The Challenge of Identifying File-borne Breaches and Incidents

The Challenge of Identifying File-borne Breaches and Incidents

Have you ever wondered what DOC, JPG/JPEG, PDF, and ZIP have in common? 

They are all file extensions that have become commonplace in our daily interactions with the internet. These acronyms are ubiquitous and so widely used that we often take them for granted. They have become as familiar to us as the logos of car brands on the highway that we instantly recognize without thinking twice. However, this familiarity can also create a potential problem as we casually open, save, and forward files without considering the risks that may be associated with them.

The average Internet user sees a harmless file that contains something to be read, viewed, or run – either for pleasure or as a responsibility. They just want to get on with their daily task list. Attackers see this complacency as vehicles where illegal substances can be hidden from view in the undercarriage, a door panel, or some other area of a vehicle that no one commonly (or easily) checks on a moment-by-moment basis. Next thing you know, you’ve been phished, or ransomware has locked up your business.

We need not ask if this is a significant security matter. It’s easy enough to find, “Whew, glad it’s not me” headlines on an increasing basis. The question is, why – after all of our defense-in-depth efforts, literally for years now – are file-borne breaches and incidents so rampant and effective? And, by extension, could you be next?

First, let’s consider the scale of the problem. In a typical large organization, there could be thousands to tens of thousands of new files entering your network daily via email, web connections, or end-user devices connecting directly or via VPN – all of which are now in motion, in use, or at rest within your environment.

Second, the problem is compounded by the ‘asymmetric advantage’ afforded to threat actors. It is trivial to arbitrarily layer files within one another and nontrivial to detect. In fact, the trend we’re seeing is toward an increased use of multi-layered threats.

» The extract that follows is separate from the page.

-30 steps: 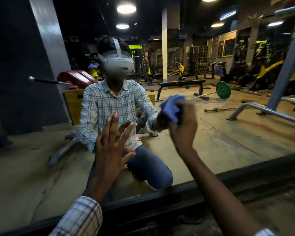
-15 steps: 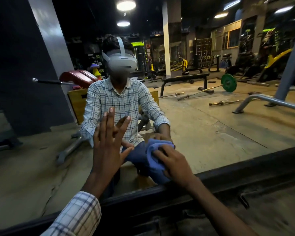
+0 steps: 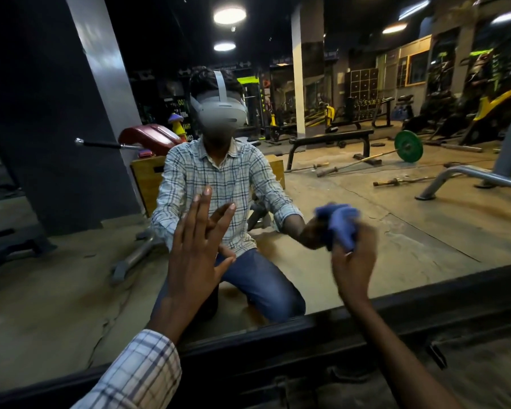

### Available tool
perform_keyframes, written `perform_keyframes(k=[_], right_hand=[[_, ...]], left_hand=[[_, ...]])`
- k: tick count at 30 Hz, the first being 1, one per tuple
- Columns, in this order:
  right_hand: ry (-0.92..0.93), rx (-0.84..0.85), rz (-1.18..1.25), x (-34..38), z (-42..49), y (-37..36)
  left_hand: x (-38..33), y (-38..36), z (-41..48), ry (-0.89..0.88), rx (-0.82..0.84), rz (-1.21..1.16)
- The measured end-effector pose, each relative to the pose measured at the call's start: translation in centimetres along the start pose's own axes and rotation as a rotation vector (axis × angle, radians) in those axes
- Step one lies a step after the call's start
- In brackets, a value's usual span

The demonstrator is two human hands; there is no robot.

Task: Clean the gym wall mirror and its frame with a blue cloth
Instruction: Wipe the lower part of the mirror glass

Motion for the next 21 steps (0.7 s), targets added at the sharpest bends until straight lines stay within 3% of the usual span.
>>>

As an example, it could begin as an email containing a malicious link, malicious logic, or perhaps an exploit. Just considering the case of a “bad link”, imagine the link is resident in a Microsoft Office document, embedded within a PDF – which is then compressed into a password-protected Zip archive. Your typical off-the-shelf email security solution has zero visibility here. And this is but one example of an infinite myriad of plausible attack scenarios.

Third, there is no silver bullet. Regardless of what static or dynamic file analysis solutions you may stack in front of your users, clever actors will eventually find a temporary way around them. To protect users, we must reconsider the materials they may have already received, that we now know should not have made it through in the first place. 

Fortunately for the commercial world, this class of security problem plagued the Pentagon user community for years. And from that dilemma, a new approach was born: File Detection and Response, or FDR. 

The security industry widely accepts that prevention is now – and forever will be – wholly insufficient as a security defense-in-depth approach. Detection and response is the focus these days. That is not a revelation. What is worth asking, however, is “Will my organization have the bases covered with EDR, NDR, and XDR?” Those solutions – while each with its own merit – do not form a complete detection and response picture. FDR is the missing link.